Once you have located the line containing "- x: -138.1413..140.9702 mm" in the material below, return it exactly along with each line after it through the line containing "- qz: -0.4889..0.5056".

= = =

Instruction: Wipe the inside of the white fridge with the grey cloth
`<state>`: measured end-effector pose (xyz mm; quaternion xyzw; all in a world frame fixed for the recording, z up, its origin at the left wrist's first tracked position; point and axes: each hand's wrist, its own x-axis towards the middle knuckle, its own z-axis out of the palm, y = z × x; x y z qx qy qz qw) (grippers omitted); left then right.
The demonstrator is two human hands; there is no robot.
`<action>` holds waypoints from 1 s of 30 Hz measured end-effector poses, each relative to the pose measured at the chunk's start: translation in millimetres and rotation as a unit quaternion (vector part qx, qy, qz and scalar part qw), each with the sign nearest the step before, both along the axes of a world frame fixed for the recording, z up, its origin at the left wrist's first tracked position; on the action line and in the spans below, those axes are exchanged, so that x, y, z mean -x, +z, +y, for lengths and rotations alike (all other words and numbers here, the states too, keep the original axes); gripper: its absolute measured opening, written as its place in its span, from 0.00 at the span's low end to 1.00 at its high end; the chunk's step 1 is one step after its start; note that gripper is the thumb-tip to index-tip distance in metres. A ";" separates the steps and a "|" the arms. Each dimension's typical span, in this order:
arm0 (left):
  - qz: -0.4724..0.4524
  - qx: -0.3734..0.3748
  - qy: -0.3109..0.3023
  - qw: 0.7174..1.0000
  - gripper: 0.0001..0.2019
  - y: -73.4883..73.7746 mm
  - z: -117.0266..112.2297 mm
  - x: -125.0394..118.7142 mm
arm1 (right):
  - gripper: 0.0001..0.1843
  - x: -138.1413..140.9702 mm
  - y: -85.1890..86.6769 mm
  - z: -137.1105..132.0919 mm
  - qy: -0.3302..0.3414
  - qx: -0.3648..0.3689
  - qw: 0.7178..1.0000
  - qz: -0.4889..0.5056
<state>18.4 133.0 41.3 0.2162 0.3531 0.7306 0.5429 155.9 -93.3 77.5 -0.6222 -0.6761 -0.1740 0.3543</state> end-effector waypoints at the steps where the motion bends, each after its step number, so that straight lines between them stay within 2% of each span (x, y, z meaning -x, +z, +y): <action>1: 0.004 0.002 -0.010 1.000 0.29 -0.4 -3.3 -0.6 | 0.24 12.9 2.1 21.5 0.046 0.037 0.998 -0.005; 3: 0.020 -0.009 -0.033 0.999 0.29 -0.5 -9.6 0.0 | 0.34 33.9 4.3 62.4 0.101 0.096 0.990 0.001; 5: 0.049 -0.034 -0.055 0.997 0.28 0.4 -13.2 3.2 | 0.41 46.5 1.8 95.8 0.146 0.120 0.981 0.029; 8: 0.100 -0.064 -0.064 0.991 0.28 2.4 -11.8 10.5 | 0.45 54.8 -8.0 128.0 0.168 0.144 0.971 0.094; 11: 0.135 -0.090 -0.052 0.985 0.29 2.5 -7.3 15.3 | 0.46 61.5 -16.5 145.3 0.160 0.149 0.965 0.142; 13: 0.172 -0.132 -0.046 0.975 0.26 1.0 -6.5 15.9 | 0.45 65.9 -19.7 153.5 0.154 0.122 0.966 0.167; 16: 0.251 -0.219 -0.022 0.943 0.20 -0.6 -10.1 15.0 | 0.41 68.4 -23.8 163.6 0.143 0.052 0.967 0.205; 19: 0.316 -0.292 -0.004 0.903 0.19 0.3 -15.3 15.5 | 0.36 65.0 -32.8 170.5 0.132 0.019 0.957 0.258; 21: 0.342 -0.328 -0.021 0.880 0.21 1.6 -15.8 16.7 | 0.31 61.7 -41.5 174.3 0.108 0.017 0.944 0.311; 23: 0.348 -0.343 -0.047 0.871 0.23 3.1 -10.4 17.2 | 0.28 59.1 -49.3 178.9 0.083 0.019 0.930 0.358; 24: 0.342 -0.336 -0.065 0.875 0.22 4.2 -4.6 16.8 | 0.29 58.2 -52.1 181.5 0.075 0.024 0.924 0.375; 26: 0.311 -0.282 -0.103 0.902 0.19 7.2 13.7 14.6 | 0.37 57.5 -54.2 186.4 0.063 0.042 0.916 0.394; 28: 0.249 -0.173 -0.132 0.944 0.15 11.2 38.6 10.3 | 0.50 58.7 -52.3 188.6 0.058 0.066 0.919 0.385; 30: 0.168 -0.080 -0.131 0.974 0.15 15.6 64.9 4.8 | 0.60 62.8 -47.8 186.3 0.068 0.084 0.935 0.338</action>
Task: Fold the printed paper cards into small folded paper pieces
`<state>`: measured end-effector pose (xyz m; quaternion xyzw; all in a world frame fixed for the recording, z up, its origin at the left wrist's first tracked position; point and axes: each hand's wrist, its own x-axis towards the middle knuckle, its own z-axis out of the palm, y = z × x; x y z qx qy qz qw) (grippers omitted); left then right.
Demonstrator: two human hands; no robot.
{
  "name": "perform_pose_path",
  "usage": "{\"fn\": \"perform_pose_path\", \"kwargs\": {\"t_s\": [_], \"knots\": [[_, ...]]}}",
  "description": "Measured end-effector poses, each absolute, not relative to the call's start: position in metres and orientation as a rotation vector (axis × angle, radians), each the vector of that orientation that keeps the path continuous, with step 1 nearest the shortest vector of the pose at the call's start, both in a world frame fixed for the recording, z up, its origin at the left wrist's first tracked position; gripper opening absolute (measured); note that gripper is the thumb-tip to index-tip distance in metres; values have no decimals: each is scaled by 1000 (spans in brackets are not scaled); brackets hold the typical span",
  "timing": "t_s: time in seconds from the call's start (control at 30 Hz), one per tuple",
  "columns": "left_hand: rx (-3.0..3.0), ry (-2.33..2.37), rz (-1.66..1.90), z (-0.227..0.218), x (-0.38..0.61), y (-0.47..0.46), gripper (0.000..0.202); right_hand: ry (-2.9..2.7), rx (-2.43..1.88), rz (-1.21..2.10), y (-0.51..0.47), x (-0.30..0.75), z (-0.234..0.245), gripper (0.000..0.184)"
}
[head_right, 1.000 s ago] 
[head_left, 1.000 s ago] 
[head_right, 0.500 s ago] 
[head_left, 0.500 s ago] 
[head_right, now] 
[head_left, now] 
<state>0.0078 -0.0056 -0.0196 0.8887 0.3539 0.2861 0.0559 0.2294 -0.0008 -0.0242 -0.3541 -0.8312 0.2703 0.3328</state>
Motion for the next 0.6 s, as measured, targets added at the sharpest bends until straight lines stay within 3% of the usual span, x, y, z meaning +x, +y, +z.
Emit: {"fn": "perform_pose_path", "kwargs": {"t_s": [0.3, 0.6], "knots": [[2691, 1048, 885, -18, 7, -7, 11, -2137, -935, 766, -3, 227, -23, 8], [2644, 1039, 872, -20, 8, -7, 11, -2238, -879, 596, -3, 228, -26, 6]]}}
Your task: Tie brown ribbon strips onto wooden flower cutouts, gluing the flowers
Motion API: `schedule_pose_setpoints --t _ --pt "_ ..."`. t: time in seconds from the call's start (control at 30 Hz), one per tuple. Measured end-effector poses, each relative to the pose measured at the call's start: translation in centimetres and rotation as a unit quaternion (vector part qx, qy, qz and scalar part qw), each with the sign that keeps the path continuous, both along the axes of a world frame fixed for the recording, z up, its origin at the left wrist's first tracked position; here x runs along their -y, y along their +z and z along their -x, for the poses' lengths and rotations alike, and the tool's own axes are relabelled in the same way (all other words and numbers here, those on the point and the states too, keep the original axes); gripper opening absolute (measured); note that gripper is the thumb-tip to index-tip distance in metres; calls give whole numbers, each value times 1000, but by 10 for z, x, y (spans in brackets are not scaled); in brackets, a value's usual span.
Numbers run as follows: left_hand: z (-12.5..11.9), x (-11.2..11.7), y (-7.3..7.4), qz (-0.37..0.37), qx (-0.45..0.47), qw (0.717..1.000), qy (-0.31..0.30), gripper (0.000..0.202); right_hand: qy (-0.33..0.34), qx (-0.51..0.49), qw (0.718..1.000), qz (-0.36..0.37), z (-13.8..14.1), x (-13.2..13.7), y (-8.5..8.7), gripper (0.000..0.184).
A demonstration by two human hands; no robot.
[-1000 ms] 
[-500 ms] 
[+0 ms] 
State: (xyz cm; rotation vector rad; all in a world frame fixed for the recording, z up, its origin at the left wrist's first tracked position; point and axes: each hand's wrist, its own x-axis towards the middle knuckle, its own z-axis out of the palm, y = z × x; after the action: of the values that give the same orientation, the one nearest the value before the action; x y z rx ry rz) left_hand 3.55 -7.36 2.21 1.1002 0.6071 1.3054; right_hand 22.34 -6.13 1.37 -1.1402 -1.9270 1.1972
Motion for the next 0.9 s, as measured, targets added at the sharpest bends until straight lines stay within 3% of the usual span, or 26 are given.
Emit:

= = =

RESPONSE TO THIS EXERCISE -
  - x: -138.1413..140.9702 mm
  - y: -85.1890..86.6769 mm
  - z: -137.1105..132.0919 mm
  - qy: -0.3302..0.3414
  - qx: -0.3648..0.3689
  - qw: 0.7178..1.0000
  - qz: -0.4889..0.5056

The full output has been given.